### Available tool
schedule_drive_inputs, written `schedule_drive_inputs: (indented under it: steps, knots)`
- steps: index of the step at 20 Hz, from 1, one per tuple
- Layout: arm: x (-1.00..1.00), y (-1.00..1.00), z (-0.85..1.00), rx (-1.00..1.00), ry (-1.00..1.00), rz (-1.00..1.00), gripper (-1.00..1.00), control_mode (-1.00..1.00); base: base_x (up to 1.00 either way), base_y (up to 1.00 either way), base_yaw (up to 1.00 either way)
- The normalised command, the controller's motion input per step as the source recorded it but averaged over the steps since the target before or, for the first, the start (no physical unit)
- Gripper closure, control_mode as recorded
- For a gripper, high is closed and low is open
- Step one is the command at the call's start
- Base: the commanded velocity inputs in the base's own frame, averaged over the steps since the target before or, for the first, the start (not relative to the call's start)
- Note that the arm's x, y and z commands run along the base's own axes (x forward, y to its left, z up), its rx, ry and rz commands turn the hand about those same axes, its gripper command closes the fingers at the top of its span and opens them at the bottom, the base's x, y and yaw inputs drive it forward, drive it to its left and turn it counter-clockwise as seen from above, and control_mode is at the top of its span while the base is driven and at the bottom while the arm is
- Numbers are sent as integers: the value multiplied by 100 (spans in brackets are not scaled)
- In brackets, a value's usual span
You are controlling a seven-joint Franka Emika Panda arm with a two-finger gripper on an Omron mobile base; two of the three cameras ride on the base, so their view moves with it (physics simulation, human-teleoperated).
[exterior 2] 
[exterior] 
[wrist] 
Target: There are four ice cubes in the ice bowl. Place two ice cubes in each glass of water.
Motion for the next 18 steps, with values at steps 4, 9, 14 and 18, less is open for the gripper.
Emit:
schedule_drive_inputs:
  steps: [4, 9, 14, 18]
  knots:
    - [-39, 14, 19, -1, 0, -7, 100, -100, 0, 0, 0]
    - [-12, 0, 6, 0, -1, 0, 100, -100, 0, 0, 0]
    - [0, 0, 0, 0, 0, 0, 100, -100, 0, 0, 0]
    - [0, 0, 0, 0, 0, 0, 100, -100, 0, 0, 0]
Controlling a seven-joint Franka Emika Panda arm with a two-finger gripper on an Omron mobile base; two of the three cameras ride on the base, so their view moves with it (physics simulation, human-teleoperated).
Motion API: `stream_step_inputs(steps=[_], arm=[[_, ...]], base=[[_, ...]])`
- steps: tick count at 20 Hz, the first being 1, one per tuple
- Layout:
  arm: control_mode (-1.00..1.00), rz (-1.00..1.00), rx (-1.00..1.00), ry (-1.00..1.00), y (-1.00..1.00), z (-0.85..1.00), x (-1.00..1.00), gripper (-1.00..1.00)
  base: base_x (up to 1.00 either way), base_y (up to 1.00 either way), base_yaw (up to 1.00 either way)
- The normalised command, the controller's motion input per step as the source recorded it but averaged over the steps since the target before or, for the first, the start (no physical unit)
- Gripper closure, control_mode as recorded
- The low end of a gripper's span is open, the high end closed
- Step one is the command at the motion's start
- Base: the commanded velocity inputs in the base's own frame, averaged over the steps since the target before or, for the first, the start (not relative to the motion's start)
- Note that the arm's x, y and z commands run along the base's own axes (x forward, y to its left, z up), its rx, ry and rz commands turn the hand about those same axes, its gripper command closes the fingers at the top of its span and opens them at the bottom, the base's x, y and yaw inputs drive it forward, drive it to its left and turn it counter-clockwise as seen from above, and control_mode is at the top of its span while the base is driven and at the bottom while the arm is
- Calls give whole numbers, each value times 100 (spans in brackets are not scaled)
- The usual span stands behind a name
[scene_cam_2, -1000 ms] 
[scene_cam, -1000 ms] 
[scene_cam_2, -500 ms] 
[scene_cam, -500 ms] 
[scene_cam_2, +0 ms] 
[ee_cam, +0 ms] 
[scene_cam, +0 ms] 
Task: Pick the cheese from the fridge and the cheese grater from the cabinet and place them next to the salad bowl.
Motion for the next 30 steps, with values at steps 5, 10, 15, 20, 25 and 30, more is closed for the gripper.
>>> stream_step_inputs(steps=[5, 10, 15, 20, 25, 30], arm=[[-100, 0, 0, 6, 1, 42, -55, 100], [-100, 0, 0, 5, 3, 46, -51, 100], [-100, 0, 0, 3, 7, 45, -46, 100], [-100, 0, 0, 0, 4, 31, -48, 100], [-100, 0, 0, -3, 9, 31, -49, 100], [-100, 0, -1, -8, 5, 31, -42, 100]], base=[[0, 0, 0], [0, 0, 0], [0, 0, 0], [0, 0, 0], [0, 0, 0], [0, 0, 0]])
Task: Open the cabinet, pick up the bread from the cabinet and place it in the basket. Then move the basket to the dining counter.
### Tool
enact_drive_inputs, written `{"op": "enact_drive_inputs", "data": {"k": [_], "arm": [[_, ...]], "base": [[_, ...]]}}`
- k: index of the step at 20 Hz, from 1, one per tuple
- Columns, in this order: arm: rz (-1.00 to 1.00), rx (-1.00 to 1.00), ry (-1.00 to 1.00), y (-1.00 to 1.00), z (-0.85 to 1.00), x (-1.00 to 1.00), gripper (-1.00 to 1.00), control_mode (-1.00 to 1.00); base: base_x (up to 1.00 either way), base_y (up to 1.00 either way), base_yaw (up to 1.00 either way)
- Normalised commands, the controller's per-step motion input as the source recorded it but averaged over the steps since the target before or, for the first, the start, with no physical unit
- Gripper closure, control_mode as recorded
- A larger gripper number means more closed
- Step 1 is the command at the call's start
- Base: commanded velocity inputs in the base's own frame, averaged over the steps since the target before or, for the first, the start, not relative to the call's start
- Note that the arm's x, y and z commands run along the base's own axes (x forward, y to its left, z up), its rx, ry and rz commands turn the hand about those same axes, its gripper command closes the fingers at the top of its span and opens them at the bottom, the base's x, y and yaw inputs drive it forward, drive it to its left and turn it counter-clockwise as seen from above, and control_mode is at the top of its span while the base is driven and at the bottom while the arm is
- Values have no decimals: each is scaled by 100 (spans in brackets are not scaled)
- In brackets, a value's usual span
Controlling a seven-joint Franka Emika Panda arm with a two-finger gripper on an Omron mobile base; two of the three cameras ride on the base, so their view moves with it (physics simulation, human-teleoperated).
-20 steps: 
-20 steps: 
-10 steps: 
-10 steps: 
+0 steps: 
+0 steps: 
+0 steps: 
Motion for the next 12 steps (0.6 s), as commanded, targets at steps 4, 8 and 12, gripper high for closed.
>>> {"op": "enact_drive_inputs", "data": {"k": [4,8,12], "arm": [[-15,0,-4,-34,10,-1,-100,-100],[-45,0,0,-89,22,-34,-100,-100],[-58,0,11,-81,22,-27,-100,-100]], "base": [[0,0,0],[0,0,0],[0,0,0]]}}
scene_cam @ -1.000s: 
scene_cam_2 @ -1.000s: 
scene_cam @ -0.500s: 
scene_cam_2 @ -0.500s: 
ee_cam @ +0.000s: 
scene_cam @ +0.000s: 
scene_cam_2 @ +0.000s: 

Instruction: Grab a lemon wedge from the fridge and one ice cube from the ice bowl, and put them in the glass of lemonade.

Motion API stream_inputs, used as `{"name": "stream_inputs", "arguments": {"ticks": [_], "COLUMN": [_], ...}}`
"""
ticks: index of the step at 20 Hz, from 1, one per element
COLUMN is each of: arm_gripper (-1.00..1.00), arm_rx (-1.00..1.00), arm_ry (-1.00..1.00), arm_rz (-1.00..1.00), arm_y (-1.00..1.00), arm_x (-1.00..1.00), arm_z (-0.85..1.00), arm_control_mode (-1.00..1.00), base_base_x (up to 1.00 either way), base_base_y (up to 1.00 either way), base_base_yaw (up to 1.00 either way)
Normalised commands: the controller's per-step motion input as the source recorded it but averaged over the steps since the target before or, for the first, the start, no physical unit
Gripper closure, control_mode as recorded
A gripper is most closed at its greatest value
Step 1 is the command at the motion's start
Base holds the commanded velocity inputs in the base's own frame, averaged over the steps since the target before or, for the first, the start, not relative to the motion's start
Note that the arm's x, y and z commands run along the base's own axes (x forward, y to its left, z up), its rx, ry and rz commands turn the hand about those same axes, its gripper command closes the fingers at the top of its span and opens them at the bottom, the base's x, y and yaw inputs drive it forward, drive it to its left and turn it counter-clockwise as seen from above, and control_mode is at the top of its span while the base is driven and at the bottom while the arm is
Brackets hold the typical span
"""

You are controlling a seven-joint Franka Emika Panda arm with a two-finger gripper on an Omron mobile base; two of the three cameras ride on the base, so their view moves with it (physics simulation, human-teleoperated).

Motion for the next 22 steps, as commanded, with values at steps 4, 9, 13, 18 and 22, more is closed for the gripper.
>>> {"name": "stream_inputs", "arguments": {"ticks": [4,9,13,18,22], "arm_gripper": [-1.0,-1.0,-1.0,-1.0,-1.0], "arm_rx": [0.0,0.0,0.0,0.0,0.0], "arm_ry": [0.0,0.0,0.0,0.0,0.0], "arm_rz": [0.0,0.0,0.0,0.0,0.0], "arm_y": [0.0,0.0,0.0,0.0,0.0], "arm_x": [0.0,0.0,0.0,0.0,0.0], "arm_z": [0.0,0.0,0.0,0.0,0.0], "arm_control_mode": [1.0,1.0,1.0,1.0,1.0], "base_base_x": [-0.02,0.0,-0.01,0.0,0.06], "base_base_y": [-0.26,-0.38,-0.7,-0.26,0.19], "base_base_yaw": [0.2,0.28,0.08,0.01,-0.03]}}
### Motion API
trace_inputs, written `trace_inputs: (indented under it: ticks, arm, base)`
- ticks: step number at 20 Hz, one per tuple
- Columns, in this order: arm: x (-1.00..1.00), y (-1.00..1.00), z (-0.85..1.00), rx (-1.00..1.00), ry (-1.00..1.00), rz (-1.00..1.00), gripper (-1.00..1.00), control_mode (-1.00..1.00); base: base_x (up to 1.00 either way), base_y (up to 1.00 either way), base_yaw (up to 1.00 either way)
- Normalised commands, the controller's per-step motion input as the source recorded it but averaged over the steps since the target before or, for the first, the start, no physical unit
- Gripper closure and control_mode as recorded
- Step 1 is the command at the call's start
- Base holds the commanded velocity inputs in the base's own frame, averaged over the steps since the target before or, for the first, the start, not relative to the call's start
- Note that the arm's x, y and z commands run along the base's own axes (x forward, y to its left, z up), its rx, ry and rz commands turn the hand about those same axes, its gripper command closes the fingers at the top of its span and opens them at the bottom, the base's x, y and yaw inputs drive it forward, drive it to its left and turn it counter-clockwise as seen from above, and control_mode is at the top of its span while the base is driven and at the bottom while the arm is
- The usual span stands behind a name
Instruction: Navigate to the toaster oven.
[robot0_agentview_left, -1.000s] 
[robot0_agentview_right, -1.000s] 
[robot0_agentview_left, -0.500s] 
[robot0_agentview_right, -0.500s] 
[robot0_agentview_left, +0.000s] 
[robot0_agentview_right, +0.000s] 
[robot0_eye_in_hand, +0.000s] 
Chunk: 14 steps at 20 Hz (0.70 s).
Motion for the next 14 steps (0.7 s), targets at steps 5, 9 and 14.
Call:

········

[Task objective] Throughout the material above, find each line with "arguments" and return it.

[Written response]
Motion API stream_inputs, used as `{"name": "stream_inputs", "arguments": {"ticks": [_], "COLUMN": [_], ...}}`
>>> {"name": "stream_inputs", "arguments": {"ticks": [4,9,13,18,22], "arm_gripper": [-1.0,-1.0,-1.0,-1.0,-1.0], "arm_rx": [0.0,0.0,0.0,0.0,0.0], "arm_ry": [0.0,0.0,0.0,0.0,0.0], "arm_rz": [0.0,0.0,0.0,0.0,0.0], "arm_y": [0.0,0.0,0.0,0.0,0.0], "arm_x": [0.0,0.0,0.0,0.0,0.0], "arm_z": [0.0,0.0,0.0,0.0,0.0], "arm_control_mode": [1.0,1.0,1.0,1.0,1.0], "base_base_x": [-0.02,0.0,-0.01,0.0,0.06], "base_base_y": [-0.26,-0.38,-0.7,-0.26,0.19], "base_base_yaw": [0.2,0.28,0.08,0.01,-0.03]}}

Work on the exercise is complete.